By Philip Clarke, Europe Editor

EUROPEAN Commission president Romano Prodi has pledged to launch an “Action Plan for Food Safety” to restore public confidence in food.

The action plan, which will be launched before the end of the year, will set out a clear timetable for tighter food laws and options for a European Food Agency.

“Over the past few years and months, the citizens of Europe have been shocked by a succession of food safety scandals,” Mr Prodi told MEPs in Strasbourg.

“There were occasions when they no longer felt their food was safe to eat.”

Sensationalist journalism was partly to blame for the food scares, but all too often consumers fears were well-founded, he said.

“The entire food-production chain should be closely and rigorously monitored,” said Mr Prodi.

“We need a single, coherent body of legislation. And we badly need to win back public confidence in our food scientists.”

One way to achieve this would be to set up an independent European Food Agency.

Mr Prodi said he had no preconceived ideas about what form this should take, but is considering something along the lines of the US Food and Drugs Administration.
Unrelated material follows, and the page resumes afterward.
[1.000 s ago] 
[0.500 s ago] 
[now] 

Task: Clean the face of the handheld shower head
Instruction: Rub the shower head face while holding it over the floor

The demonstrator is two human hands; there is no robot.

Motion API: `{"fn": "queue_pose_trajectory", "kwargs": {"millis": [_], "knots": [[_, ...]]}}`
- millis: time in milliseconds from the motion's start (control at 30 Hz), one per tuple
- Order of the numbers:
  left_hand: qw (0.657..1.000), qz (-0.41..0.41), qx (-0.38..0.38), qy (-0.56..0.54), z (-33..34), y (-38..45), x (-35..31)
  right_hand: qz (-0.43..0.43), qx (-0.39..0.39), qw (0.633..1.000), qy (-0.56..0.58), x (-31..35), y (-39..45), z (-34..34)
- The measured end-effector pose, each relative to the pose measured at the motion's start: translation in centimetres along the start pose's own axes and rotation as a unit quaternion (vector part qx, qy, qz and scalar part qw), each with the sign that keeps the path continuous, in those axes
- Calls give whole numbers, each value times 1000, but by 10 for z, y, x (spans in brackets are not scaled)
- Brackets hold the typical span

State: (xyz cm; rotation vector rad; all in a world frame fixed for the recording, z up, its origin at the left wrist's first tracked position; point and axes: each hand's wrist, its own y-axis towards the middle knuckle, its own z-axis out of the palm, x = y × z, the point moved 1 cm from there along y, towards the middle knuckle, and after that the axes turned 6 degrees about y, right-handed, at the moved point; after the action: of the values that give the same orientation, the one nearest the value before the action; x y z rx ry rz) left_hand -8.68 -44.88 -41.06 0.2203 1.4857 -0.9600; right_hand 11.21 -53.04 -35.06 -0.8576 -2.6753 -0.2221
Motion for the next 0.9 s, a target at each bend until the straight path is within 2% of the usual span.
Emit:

“This would enable action on safety to be taken very rapidly, independent of the intervention of political institutions.”

But whatever the structure of the food agency, its prime objective should be the service of consumers and their health.

“Should any conflict arise between consumers health and producers interests, health must take precedence,” said Mr Prodi.

Most MEPs yesterday welcomed the commissions plans but some said they had considerable concerns about the accountability of a new food agency.

Phillip Whitehead, Euro-MP for the east midlands, said people had a right to know about the factors that affected food quality.

The new body could set a benchmark and play a vital role in reassuring consumers, he said.

German MEP Dagmar Roth-Behrendt said there was a clear need to bridge the gaps in existing legislation.

Stricter controls were needed on animal feed and a “rapid alert” system to enable official bodies to react quickly in a crisis, she said.